(Your assignment)
For this exercise, restate the records word for word.

:: Material for the task ::

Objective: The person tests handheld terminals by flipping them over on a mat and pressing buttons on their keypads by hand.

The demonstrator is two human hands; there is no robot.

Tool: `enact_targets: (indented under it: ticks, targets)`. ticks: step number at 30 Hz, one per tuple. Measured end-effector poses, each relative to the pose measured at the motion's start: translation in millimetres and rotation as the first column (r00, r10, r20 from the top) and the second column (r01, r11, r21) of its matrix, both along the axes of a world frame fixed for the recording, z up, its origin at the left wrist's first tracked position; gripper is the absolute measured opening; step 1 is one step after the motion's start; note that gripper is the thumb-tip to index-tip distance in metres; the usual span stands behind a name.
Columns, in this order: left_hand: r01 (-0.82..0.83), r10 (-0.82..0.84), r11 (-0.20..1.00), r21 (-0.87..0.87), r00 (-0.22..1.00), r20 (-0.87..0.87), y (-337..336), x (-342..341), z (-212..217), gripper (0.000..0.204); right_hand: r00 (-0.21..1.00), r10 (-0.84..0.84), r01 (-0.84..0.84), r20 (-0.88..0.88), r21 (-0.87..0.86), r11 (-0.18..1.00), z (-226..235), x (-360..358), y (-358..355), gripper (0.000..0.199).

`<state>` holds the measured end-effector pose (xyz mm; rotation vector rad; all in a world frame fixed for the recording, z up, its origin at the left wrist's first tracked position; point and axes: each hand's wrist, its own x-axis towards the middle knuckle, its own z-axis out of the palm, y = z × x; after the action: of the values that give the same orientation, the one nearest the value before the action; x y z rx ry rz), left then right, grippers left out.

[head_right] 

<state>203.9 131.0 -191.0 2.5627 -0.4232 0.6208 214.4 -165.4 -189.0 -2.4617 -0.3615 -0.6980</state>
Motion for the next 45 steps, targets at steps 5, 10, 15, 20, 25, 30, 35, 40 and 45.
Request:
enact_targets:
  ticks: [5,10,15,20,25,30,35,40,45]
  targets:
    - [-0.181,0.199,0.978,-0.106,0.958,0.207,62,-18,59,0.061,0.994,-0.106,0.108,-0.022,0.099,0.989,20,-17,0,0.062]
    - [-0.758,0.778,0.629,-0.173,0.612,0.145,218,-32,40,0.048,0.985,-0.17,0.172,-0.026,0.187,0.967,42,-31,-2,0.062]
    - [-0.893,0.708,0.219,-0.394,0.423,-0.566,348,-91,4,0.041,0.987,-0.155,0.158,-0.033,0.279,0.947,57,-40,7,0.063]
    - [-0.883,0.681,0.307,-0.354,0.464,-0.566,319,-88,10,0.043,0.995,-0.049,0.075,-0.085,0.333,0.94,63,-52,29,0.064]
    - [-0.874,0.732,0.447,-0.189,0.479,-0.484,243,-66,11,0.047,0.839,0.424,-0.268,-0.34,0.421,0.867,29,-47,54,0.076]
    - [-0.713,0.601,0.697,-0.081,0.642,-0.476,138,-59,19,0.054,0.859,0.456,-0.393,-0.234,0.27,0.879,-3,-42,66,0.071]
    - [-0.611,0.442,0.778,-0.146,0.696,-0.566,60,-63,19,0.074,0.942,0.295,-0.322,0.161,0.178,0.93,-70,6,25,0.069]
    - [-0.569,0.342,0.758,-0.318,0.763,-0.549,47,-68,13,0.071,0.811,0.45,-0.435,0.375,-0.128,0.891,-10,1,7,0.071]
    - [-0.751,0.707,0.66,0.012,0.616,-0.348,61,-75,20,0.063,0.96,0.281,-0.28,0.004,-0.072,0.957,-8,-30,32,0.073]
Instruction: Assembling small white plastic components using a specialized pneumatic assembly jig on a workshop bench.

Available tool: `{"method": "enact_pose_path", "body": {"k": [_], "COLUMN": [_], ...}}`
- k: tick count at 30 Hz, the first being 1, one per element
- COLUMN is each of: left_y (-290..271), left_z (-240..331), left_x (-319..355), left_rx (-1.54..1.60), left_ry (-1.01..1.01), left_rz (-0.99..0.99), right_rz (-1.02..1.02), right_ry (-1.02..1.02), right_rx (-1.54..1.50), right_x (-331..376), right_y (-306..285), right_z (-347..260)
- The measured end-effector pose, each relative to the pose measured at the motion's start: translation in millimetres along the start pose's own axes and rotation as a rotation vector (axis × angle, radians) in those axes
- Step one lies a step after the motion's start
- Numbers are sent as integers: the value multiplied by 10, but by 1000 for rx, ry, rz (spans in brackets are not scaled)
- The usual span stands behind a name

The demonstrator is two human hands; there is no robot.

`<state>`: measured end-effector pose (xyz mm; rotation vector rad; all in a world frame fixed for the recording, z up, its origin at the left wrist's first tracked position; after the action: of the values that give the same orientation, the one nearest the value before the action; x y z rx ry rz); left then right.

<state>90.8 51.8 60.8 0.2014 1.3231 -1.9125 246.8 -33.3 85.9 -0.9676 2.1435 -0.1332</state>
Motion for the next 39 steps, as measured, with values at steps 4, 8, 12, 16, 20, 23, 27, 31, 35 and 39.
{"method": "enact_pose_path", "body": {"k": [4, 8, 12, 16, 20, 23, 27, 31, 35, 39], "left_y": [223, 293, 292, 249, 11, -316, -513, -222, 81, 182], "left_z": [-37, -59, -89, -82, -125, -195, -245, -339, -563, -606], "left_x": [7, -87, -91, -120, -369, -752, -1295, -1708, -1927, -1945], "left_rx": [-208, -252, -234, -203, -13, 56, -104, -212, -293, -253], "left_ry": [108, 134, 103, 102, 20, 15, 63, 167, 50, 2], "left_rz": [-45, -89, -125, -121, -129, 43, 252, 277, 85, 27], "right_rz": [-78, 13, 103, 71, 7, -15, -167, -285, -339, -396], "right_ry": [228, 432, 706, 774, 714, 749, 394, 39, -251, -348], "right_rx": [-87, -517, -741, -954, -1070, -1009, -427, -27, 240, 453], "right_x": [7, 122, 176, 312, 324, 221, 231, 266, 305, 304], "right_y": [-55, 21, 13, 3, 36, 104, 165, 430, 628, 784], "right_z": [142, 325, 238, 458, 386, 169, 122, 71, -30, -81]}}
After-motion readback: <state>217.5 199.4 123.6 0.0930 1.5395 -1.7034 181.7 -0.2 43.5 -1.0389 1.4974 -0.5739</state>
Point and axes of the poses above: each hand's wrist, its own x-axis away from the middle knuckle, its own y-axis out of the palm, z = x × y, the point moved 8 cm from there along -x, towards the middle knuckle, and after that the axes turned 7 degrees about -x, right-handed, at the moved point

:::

(Response area)
Objective: The person tests handheld terminals by flipping them over on a mat and pressing buttons on their keypads by hand.

The demonstrator is two human hands; there is no robot.

Tool: `enact_targets: (indented under it: ticks, targets)`. ticks: step number at 30 Hz, one per tuple. Measured end-effector poses, each relative to the pose measured at the motion's start: translation in millimetres and rotation as the first column (r00, r10, r20 from the top) and the second column (r01, r11, r21) of its matrix, both along the axes of a world frame fixed for the recording, z up, its origin at the left wrist's first tracked position; gripper is the absolute measured opening; step 1 is one step after the motion's start; note that gripper is the thumb-tip to index-tip distance in metres; the usual span stands behind a name.
Columns, in this order: left_hand: r01 (-0.82..0.83), r10 (-0.82..0.84), r11 (-0.20..1.00), r21 (-0.87..0.87), r00 (-0.22..1.00), r20 (-0.87..0.87), y (-337..336), x (-342..341), z (-212..217), gripper (0.000..0.204); right_hand: r00 (-0.21..1.00), r10 (-0.84..0.84), r01 (-0.84..0.84), r20 (-0.88..0.88), r21 (-0.87..0.86), r11 (-0.18..1.00), z (-226..235), x (-360..358), y (-358..355), gripper (0.000..0.199).

`<state>` holds the measured end-effector pose (xyz mm; rotation vector rad; all in a world frame fixed for the recording, z up, its origin at the left wrist's first tracked position; point and axes: each hand's wrist, its own x-axis towards the middle knuckle, its own z-axis out of the palm, y = z × x; after the action: of the values that give the same orientation, the one nearest the value before the action; x y z rx ry rz), left then right, grippers left out.

[head_right] 

<state>203.9 131.0 -191.0 2.5627 -0.4232 0.6208 214.4 -165.4 -189.0 -2.4617 -0.3615 -0.6980</state>
Motion for the next 45 steps, targets at steps 5, 10, 15, 20, 25, 30, 35, 40 and 45.
Request:
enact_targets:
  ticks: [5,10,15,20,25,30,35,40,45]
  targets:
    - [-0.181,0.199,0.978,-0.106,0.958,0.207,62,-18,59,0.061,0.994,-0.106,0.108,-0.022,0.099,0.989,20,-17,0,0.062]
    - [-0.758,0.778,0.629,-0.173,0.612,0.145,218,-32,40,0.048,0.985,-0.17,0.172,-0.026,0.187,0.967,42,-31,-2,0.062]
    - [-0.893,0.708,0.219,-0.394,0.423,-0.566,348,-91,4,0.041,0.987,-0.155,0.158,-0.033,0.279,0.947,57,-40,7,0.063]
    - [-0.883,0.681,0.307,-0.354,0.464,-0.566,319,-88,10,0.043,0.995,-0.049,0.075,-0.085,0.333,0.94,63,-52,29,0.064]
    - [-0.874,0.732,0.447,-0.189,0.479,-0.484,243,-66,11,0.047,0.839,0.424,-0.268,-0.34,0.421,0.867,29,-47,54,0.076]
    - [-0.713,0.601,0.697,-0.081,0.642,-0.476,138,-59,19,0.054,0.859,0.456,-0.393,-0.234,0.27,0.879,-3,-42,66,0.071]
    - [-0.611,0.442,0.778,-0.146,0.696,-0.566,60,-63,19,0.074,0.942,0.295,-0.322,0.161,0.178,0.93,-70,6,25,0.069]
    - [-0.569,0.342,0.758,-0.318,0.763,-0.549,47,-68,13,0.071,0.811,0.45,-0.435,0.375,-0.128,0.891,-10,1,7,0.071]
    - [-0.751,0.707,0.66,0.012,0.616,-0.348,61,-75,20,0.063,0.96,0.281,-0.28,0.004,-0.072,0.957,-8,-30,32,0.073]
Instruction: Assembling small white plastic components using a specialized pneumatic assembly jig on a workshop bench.

Available tool: `{"method": "enact_pose_path", "body": {"k": [_], "COLUMN": [_], ...}}`
- k: tick count at 30 Hz, the first being 1, one per element
- COLUMN is each of: left_y (-290..271), left_z (-240..331), left_x (-319..355), left_rx (-1.54..1.60), left_ry (-1.01..1.01), left_rz (-0.99..0.99), right_rz (-1.02..1.02), right_ry (-1.02..1.02), right_rx (-1.54..1.50), right_x (-331..376), right_y (-306..285), right_z (-347..260)
- The measured end-effector pose, each relative to the pose measured at the motion's start: translation in millimetres along the start pose's own axes and rotation as a rotation vector (axis × angle, radians) in those axes
- Step one lies a step after the motion's start
- Numbers are sent as integers: the value multiplied by 10, but by 1000 for rx, ry, rz (spans in brackets are not scaled)
- The usual span stands behind a name

The demonstrator is two human hands; there is no robot.

`<state>`: measured end-effector pose (xyz mm; rotation vector rad; all in a world frame fixed for the recording, z up, its origin at the left wrist's first tracked position; after the action: of the values that give the same orientation, the one nearest the value before the action; x y z rx ry rz); left then right.

<state>90.8 51.8 60.8 0.2014 1.3231 -1.9125 246.8 -33.3 85.9 -0.9676 2.1435 -0.1332</state>
Motion for the next 39 steps, as measured, with values at steps 4, 8, 12, 16, 20, 23, 27, 31, 35 and 39.
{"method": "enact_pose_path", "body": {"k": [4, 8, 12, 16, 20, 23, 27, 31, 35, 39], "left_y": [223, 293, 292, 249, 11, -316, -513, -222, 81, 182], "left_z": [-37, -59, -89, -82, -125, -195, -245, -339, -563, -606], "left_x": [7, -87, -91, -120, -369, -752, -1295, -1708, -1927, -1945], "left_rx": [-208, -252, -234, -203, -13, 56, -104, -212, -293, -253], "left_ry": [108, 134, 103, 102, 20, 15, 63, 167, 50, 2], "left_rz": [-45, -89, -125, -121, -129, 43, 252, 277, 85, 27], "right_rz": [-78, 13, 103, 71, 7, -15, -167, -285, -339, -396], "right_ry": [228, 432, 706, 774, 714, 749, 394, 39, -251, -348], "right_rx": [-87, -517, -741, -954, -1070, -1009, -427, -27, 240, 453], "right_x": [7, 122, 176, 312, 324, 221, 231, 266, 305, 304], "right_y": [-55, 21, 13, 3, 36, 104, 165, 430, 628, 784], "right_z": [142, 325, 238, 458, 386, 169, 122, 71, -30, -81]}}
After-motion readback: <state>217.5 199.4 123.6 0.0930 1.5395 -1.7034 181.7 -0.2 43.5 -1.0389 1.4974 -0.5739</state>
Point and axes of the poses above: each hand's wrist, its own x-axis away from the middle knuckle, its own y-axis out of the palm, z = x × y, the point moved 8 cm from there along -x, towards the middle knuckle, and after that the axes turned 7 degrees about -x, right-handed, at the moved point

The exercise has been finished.